The interest which at the time was universally felt in this production of Ireland’s, may be partially gathered from the fact, that the whole of the original edition, which appeared in the form of a shilling pamphlet, was disposed of in a few hours; while so great was the eagerness to obtain copies afterwards, that single impressions were sold in an auction room at the extravagant price of a guinea.
This gentleman tells us, at one part of his explanation, that the sheet of paper which he used was the outside of several others, on some of which accounts had been kept in the reign of Charles the First; and being at that time wholly unacquainted with the water-marks used in the reign of Queen Elizabeth, “I carefully selected (says he) two half-sheets, not having any mark whatever, on which I penned my first effusion.” A few pages further on he writes—“Being thus urged forward to the production of more manuscripts, it became necessary that I should possess a sufficient quantity of old paper to enable me to proceed, in consequence of which I applied to a bookseller, named Verey, in Great May’s Buildings, St. Martin’s Lane, who, for the sum of five shillings, suffered me to take from all the folio and quarto volumes in his shop, the fly leaves which they contained. By this means I was amply stored with that commodity; nor did I fear any mention of the circumstance by Mr. Verey, whose quiet unsuspecting disposition, I was well convinced, would never lead him to make the transaction public, in addition to which he was not likely even to know anything concerning the supposed Shaksperian discovery by myself, and even if he had, I do not imagine that my purchase of the old paper in question, would have excited in him the smallest degree of suspicion. As I was fully aware from the variety of water-marks which are in existence at the present day, that they must have constantly been altered since the period of Elizabeth, and being for some time wholly unacquainted with the water-marks of that age, I very carefully produced my first specimens of the writing on such sheets of old paper as had no mark whatever. Having heard it frequently stated that the appearance of such marks on the papers would have greatly tended to establish their validity, I listened attentively to every remark which was made upon the subject, and from thence I at length gleaned the intelligence that a jug was the prevalent water-mark of the reign of Elizabeth, in consequence of which I inspected all the sheets of old paper then in my possession, and having selected such as had the jug upon them, I produced the succeeding manuscripts upon these, being careful, however, to mingle with them a certain number of blank leaves, that the production on a sudden of so many water-marks might not excite suspicion in the breasts of those persons who were most conversant with the manuscripts.”
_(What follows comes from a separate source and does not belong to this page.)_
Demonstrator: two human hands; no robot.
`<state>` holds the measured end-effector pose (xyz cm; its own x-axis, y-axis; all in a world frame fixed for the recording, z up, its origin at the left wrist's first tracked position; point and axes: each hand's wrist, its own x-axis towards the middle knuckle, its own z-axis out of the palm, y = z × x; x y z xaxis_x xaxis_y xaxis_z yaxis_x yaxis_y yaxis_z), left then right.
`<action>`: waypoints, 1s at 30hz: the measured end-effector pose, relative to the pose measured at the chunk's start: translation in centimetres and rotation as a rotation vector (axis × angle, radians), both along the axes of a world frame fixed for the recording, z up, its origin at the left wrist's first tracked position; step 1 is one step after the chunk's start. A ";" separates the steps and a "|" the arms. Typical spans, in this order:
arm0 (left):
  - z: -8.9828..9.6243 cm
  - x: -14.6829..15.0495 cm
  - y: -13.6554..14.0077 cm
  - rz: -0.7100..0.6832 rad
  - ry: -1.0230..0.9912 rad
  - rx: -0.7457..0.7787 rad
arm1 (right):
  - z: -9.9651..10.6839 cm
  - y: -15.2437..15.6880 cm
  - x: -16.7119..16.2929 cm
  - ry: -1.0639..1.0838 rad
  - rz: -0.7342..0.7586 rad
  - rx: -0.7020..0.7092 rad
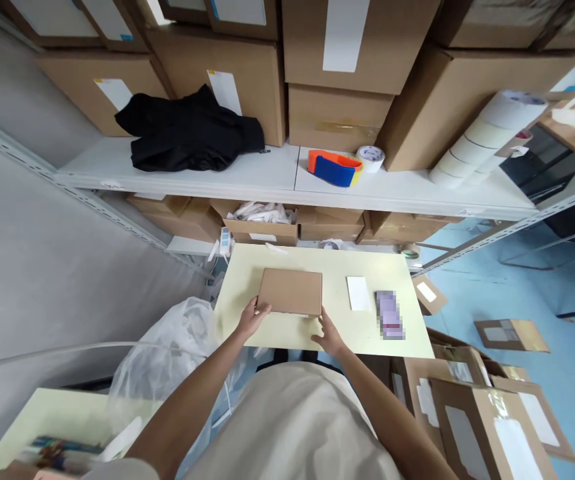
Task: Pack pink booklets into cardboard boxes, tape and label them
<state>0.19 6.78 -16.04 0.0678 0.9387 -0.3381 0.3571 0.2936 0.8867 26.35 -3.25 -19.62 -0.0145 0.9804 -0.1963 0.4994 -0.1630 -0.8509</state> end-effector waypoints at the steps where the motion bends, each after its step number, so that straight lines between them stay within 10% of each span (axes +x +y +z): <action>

Thus, this notorious literary forgery, through the cunning ingenuity of the perpetrator, ultimately proved so successful as to deceive many learned and able critics of the age. Indeed, on one occasion a kind of certificate was drawn up, stating that the undersigned names were affixed by gentlemen who entertained no doubt whatever as to the validity of the Shaksperian production, and that they voluntarily gave such public testimony of their convictions upon the subject. To this document several names were appended by persons as conspicuous for their erudition as they were pertinacious in their opinions.
The water-mark in the form of a letter p, of which I have given an illustration, is taken from Caxton’s well-known work, “The Game of the Chesse,” a fac simile of which is about to be published as a tribute to his memory. Paper has recently been made expressly for the purpose, in exact representation of the original, and containing this water-mark, which will be found common in works printed by him.
The ordinary mode of effecting such paper marks as we have been describing is that of affixing a stout wire in the form of any object to be represented to the surface of the fine wire-gauze, of which the hand-mould, or machine dandy roller is constructed.